Financial sectors in accession countries display a number of distinct features. Most of these features – especially those related to size and efficiency – put them still behind financial sectors in the euro area. Mostly as a result of the legacy from the past, financial sectors in accession countries are still relatively small and not yet fully developed in terms of market segments or instruments. This is particularly true for capital markets, which only play a marginal role in many accession countries’ financial sectors, but it is also true for most indicators of banking activities.

However, there is one feature for which the financial environment in accession countries can be considered ahead of that in the euro area, namely the local availability of services provided by cross-border operators, mainly due to the wide extent of cross-border ownership.
6 Foreword In accession countries as a whole, foreign ownership already stands above 65% and will rise further once the final privatisation rounds that are ongoing in some countries have been completed. In a few countries the banking sector is even entirely in foreign hands. In the euro
area countries, in contrast, foreign ownership is highly limited. Only about 20% of the banks’ capital in euro area countries is in foreign ownership, and only in four countries is this ratio at least 30%. In the euro area a number of factors have contributed to limiting strategic crossborder ownership, including a low degree of market integration in the past, differences in banking culture across countries and a desire (often shared by authorities and banks alike) to keep “national champions” in domestic hands. These factors are about to weaken – at highly different speeds – so that over the longer term one can well imagine cross-border ownership
levels rising across the area. Many of the experiences the current EU accession countries are going through will then become relevant for the current euro area members.

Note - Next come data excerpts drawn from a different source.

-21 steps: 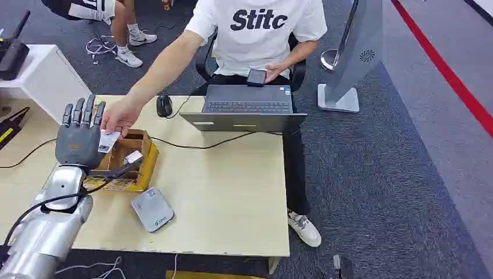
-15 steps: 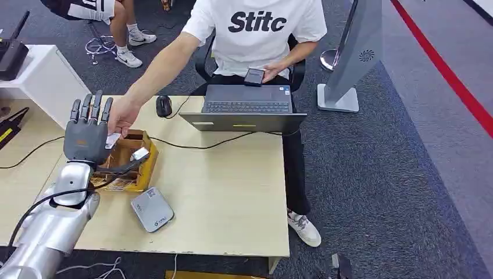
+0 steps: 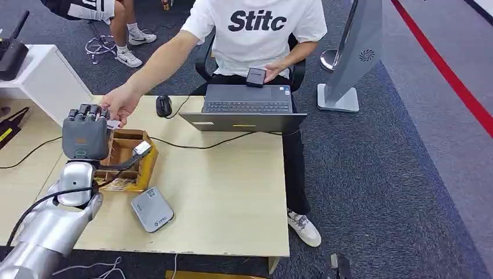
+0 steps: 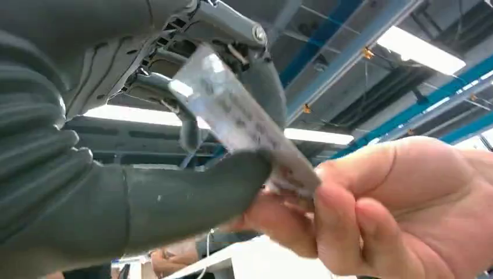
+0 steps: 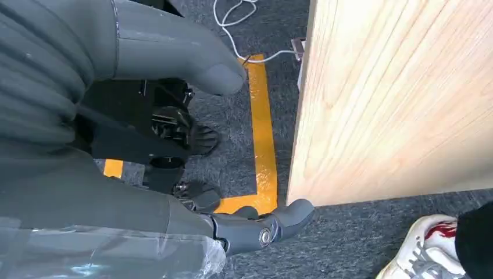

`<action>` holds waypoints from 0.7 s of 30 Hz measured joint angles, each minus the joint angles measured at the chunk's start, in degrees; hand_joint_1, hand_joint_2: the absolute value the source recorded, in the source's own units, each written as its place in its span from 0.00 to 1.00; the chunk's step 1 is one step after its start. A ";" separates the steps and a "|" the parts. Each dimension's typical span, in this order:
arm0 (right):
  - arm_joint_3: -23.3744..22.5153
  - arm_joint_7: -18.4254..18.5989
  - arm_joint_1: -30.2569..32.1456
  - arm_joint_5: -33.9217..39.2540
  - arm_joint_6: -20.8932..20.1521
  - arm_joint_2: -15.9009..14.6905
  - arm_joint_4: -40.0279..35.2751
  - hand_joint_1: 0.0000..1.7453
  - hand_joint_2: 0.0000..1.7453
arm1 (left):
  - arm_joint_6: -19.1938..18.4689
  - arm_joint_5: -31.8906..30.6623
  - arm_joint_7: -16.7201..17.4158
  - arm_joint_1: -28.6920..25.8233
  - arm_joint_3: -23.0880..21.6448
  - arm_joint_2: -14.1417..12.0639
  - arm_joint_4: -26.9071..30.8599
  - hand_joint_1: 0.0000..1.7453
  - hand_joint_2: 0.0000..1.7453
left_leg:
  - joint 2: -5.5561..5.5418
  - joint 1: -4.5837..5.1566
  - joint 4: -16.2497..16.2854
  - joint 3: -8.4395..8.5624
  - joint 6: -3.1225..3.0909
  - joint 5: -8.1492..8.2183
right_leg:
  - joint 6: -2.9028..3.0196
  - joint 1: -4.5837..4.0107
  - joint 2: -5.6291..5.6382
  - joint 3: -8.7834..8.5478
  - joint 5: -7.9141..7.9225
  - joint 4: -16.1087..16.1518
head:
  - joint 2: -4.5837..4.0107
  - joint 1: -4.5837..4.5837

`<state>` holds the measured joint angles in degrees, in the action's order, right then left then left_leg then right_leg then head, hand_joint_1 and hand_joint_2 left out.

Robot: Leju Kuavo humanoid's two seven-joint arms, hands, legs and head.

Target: Pass the card to the sensor for recognition and then transmit it.

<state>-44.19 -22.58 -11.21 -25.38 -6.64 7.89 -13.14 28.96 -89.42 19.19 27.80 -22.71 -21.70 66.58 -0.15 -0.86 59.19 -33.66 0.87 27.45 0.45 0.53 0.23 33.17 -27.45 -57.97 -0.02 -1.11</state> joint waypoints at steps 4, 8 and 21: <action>-0.04 0.00 0.02 0.04 0.00 0.00 0.02 0.00 1.00 | -0.09 0.00 1.09 0.00 -0.92 -0.86 1.94 1.00 1.00 | -0.01 0.00 0.00 -0.01 0.00 0.00 | 0.00 0.00 0.00 0.00 0.00 0.00 | 0.00 0.02; -0.15 0.00 0.04 0.13 0.00 0.00 0.04 0.00 1.00 | -0.13 0.00 1.57 0.02 -1.68 -1.44 3.12 1.00 1.00 | -0.01 0.01 0.00 -0.01 0.00 0.00 | 0.00 0.00 -0.01 -0.01 0.00 0.00 | 0.00 0.02; -1.03 -0.92 0.48 1.12 -0.15 0.00 0.13 0.00 1.00 | 1.55 0.00 -0.20 -2.33 -2.36 -1.99 6.93 1.00 1.00 | 0.00 0.01 0.00 -0.02 0.01 0.02 | 0.00 0.01 0.01 -0.01 -0.01 0.00 | 0.00 0.02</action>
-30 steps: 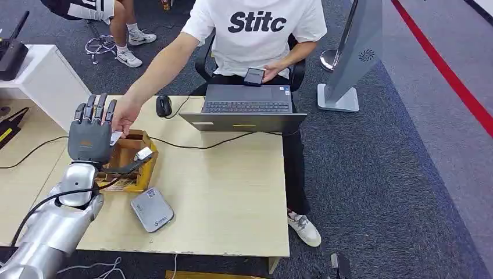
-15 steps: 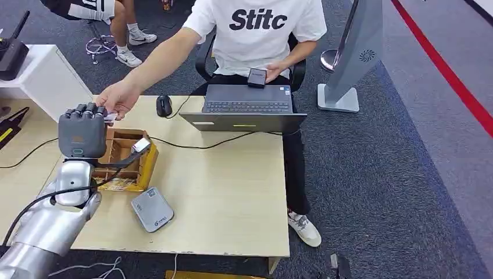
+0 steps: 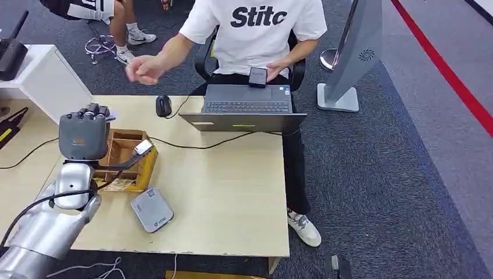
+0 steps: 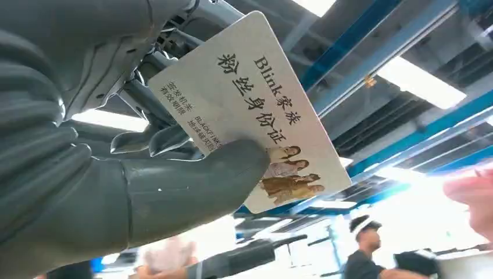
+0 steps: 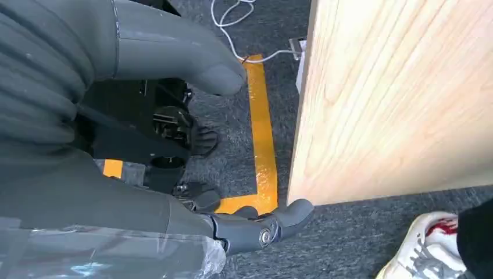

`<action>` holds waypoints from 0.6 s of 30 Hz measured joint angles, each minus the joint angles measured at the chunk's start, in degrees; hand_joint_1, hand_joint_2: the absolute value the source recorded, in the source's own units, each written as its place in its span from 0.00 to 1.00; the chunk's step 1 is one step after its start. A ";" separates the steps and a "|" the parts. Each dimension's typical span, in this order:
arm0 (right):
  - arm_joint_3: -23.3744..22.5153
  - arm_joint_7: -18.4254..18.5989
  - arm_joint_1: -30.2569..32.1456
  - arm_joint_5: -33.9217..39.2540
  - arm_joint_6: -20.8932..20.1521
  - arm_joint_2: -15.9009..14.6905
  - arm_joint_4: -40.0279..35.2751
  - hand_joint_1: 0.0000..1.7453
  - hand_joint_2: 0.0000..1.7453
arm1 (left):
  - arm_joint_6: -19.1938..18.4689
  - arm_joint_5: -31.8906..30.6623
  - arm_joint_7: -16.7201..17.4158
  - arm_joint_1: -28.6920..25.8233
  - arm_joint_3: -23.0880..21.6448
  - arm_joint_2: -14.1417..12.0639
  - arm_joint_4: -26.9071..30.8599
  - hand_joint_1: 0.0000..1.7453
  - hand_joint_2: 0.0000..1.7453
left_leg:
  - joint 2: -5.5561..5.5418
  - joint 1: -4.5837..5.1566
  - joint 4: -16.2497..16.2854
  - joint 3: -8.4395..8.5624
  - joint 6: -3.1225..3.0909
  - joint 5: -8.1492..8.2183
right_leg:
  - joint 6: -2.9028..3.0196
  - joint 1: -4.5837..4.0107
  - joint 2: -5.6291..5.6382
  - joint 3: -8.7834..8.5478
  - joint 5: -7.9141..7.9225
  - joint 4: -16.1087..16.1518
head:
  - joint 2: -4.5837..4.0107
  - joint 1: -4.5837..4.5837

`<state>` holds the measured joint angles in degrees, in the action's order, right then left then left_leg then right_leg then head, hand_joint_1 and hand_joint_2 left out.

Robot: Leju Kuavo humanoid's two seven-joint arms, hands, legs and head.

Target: Pass the card to the sensor for recognition and then transmit it.

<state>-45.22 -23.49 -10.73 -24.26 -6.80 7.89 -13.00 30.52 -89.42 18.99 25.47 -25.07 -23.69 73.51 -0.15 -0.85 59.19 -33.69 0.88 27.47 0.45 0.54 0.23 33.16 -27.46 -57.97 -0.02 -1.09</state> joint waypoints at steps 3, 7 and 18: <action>-0.92 -0.75 0.52 0.87 -0.13 0.00 0.00 0.00 1.00 | 0.78 0.00 -2.89 -4.05 0.20 0.11 4.24 1.00 1.00 | 0.01 0.00 0.00 -0.01 -0.01 0.02 | -0.01 0.00 0.01 0.01 -0.02 0.01 | 0.00 -0.02; -1.99 -1.07 1.05 1.11 -0.24 0.00 0.00 0.00 1.00 | 0.78 0.00 -3.97 -7.75 0.31 0.11 8.22 1.00 1.00 | 0.00 0.00 0.00 -0.05 -0.02 0.03 | -0.01 0.00 0.00 0.04 -0.03 0.02 | 0.00 0.00; -4.50 -2.82 1.80 2.05 -0.98 -0.09 0.18 0.00 1.00 | 1.87 0.00 -1.05 -14.70 -1.55 -1.42 12.69 1.00 1.00 | 0.02 0.00 0.00 -0.03 -0.01 0.03 | -0.01 0.00 0.01 0.04 -0.03 0.02 | 0.00 -0.02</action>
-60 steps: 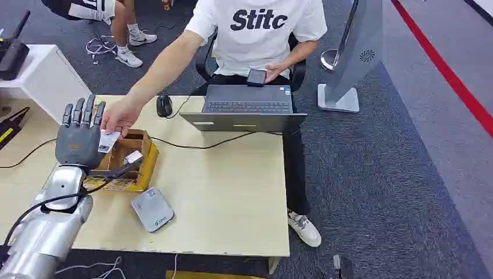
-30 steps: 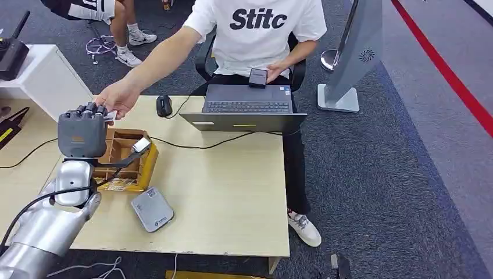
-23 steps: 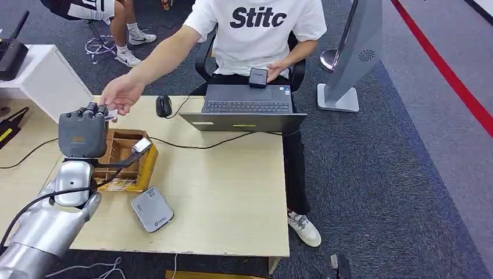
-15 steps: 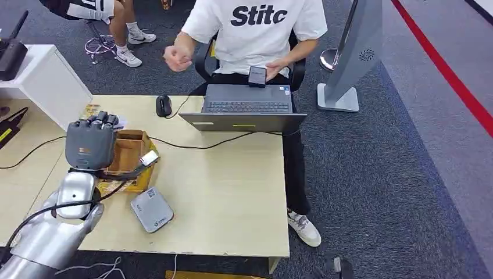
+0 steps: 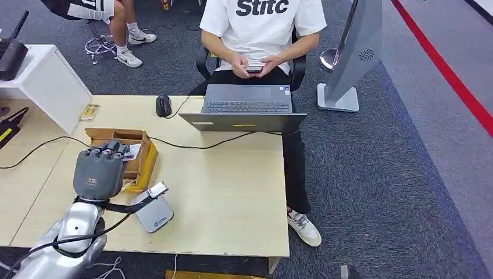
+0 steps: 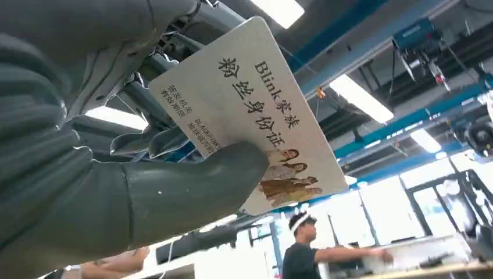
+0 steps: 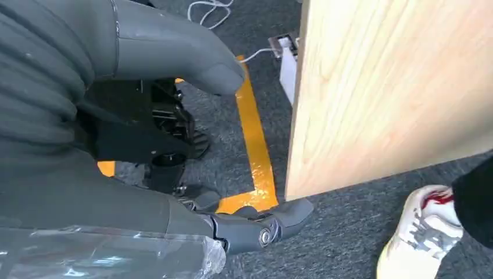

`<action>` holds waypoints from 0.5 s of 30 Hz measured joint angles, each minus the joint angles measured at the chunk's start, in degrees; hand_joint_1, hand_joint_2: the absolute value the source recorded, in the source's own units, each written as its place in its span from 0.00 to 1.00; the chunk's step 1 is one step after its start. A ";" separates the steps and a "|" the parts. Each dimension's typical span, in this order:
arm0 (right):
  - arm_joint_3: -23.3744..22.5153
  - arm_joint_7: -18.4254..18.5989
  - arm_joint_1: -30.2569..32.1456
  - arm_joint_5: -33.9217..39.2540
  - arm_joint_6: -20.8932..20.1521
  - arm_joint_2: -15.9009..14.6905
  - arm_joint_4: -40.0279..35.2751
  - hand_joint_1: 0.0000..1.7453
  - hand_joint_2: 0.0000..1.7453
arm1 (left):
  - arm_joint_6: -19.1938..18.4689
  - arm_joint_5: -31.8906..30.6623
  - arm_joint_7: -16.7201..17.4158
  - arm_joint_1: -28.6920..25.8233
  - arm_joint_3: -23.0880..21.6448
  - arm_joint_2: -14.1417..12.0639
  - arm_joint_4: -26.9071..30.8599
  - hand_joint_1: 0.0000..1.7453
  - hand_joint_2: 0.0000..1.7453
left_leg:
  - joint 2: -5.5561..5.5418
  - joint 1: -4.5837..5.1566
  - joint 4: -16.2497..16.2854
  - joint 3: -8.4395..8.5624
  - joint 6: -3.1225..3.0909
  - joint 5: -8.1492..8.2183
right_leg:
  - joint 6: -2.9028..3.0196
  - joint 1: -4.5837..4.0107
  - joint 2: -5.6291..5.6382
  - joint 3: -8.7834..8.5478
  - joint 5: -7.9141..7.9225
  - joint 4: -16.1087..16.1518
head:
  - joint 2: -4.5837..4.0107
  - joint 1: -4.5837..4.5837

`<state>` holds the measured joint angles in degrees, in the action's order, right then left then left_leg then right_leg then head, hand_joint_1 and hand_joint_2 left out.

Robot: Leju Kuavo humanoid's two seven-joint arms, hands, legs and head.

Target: Pass the card to the sensor for recognition and then transmit it.

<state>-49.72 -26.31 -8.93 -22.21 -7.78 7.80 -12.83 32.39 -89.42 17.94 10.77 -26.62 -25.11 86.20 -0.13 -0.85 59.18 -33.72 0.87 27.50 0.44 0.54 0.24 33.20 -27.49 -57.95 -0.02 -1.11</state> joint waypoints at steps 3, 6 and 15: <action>-1.01 -0.31 0.81 0.26 -0.11 -0.04 -0.15 0.00 1.00 | 1.54 0.00 1.06 -3.43 -1.12 -0.46 0.77 1.00 1.00 | 0.03 0.00 0.00 -0.02 0.00 0.06 | -0.02 0.00 0.00 0.03 -0.04 0.00 | 0.00 0.02; -1.99 -0.40 1.19 0.61 -0.11 -0.11 -0.17 0.00 1.00 | 2.02 -0.02 -0.08 -6.01 -1.27 -0.29 1.10 1.00 1.00 | 0.03 0.01 0.00 -0.03 -0.02 0.09 | -0.03 0.00 0.00 0.03 -0.05 0.02 | 0.00 0.02; -3.74 -0.66 1.63 0.68 -0.09 -0.20 -0.20 0.00 1.00 | 4.72 0.00 -6.51 -11.53 0.02 4.91 -3.13 1.00 1.00 | 0.02 0.06 0.00 -0.03 -0.06 0.11 | -0.05 0.02 -0.02 0.01 -0.04 0.04 | 0.00 0.02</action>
<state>-53.46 -26.97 -7.30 -21.53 -7.87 7.61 -13.03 37.10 -89.42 11.43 -0.75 -26.60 -20.20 83.07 -0.11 -0.79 59.18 -33.75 0.80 27.61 0.40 0.56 0.22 33.21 -27.53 -57.92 -0.02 -1.09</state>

Structural developments in the financial sector are mostly gradual, which means that large changes can only be observed over a long time period. Therefore, although they will undergo continuous changes over the coming years, it is likely that financial sectors both in the euro area and in accession countries may not look fundamentally different from today when the first of the current EU accession countries will adopt the euro. As a result, the financial sector in an enlarged euro area will look quite different from that of today, and three main features can already be identified: first, the overall size and stage of the development of the financial sector relative to the size of the underlying economy will be somewhat lower than today; second, the structure and functioning of the financial sector will be slightly more heterogeneous across the euro area; and, third, the degree of cross-border ownership will be larger than in the euro area today. The first two features fall into the domain of monetary policy transmission, even though their importance for the euro area-wide monetary policy will be highly limited given the low economic weight of the accession countries in an
enlarged euro area for the foreseeable future. The third feature, however, may have relevant implications for supervisors and authorities in the field of payment systems and financial market infrastructure upon euro area enlargement. In particular, it will make cross-border cooperation
of supervisors more important and may also lead to an even greater integration of financial infrastructures.

All these considerations demonstrate how vital – and interesting – an analysis of accession countries’ financial sectors is, and how relevant it already is at this stage not only for the authorities of accession countries but also for the ECB. The information and assessments provided in this book are therefore highly valuable, as they provide insights into the structure and functioning of financial sectors in accession countries, which will remain a fascinating area for policy-makers in many years to come.